26/01/2026
Lots of MDs say they don’t “believe” in chiropractic or refuse to give their patients a referral, then turn around and prescribe Flexeril for back pain. Here’s why it’s worth calling out:
Despite its prevalence of use, research repeatedly found only “modest” short-term pain relief from skeletal muscle relaxers for acute low back pain (~a few days to 2 weeks) and carry side-effects such as drowsiness. There is no evidence that they are effective for sub-acute, chronic back pain or long-term use. Clinical guidelines often list muscle relaxers as an option NOT FIRST-LINE- and recommend non-drug conservative care for most back pain.
•The American College of Physicians treatment guidelines for low back pain recommend non-drug options FIRST including spinal manipulation, manual therapy like massage, superficial heat and acupuncture.

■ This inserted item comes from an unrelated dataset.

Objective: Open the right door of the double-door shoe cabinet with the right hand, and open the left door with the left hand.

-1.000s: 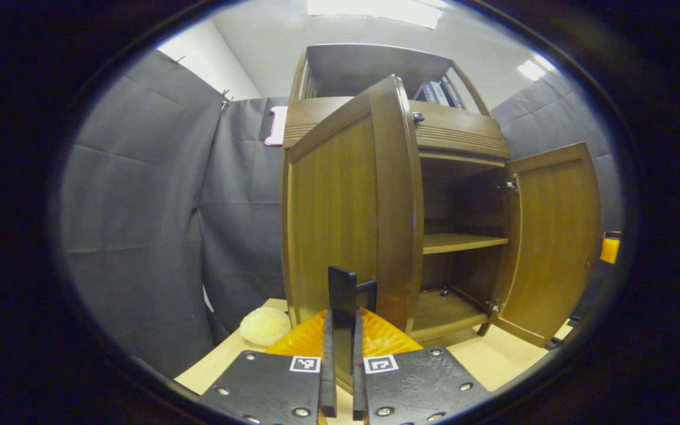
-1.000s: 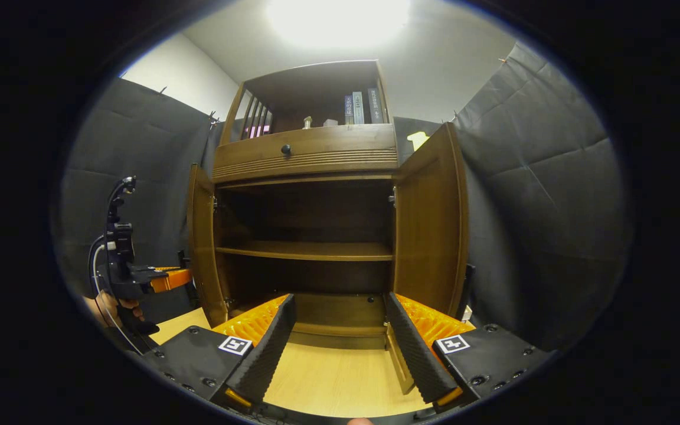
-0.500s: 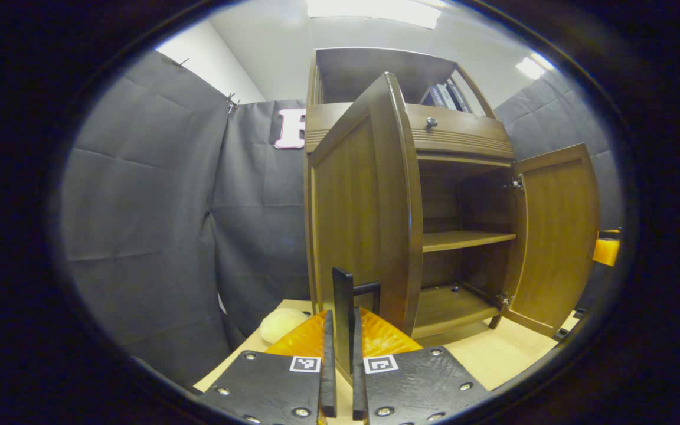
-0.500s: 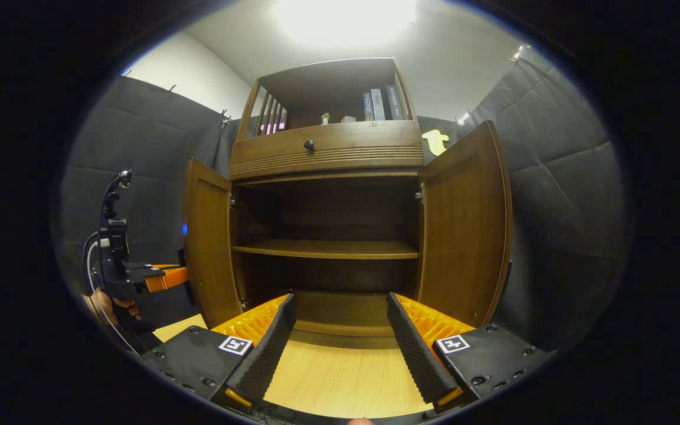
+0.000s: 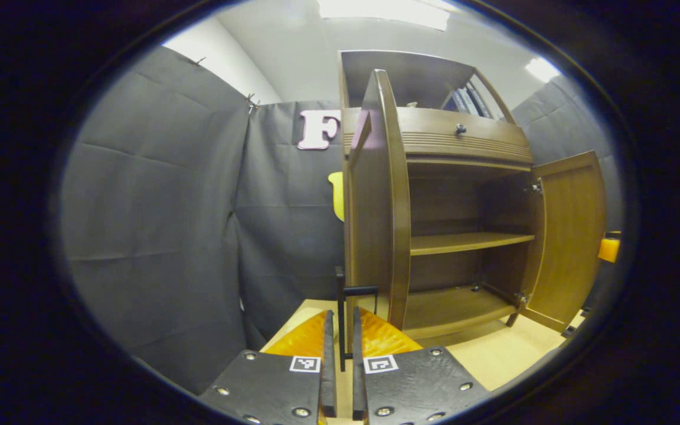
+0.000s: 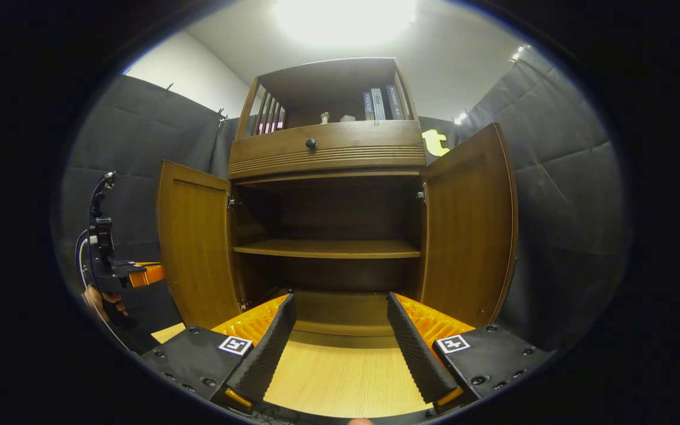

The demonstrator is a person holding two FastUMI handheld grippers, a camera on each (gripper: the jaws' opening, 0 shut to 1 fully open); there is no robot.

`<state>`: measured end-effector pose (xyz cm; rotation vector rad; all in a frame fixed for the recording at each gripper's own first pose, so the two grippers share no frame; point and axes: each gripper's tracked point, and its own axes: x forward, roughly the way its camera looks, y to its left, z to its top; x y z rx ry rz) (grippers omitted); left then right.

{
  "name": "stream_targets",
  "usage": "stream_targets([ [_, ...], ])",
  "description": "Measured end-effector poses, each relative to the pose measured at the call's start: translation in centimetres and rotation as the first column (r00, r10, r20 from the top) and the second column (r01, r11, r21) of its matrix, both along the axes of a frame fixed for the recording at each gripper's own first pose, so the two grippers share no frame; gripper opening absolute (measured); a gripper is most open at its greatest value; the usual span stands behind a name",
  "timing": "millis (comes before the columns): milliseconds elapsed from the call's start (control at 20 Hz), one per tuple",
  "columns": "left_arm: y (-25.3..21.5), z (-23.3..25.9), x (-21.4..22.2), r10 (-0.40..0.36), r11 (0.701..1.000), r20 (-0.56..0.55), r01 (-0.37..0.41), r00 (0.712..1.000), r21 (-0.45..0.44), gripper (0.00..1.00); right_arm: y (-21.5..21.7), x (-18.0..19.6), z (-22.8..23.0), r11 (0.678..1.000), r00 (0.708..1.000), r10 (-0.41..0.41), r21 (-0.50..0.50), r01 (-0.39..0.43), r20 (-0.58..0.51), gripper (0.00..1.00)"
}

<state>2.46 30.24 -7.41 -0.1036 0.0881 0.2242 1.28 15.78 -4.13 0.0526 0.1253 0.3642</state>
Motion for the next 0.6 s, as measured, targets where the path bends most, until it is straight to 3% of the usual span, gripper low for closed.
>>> stream_targets([
  [50, 0.5, -0.1, -0.4, 0.007, 1.0, 0.0, -0.007, 1.0, -0.002, 0.14, 0.1, 0.0, 0.1, 1.0, 1.0, -0.006, -0.001, 0.006, 0.002, 0.97],
  [400, 5.6, -0.1, -4.3, 0.071, 0.997, 0.009, -0.071, 0.997, -0.006, 0.14, -1.1, -0.5, 1.5, 0.998, 0.997, -0.059, -0.009, 0.06, 0.041, 0.97],
  [450, 5.6, 0.3, -4.9, 0.073, 0.997, 0.018, -0.072, 0.997, -0.022, 0.14, -1.3, -0.7, 1.7, 0.998, 0.997, -0.062, 0.0, 0.063, 0.04, 0.92],
  [500, 5.7, 0.7, -5.8, 0.076, 0.997, 0.025, -0.075, 0.997, -0.028, 0.12, -1.5, -1.0, 1.9, 0.998, 0.997, -0.066, 0.007, 0.066, 0.042, 0.97],
  [600, 5.7, 1.8, -7.1, 0.078, 0.997, 0.037, -0.077, 0.996, -0.016, 0.14, -2.2, -1.4, 2.5, 0.997, 0.996, -0.074, 0.011, 0.074, 0.052, 0.92],
])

•A randomized clinical trial found chiropractic adjustments reduced pain more than muscle relaxants or placebo for subacute low back pain- A Randomized Clinical Trial Comparing Chiropractic Adjustments to Muscle Relaxants for Subacute Low Back Pain. Kathryn T. Hoiriis et al. (2004)
•SMT is associated with modest improvements in pain and function in acute back pain and is among the few non-surgical treatments with evidence of benefit- Paige NM, Miake-Lye IM, Booth MS, et al. Association of Spinal Manipulative Therapy With Clinical Benefit and Harm for Acute Low Back Pain: Systematic Review and Meta-analysis. JAMA. (2017)
If you’re offered a muscle relaxant for low back pain, ask: “Is this to get me through a few painful days, or do you expect it to fix the problem long-term?”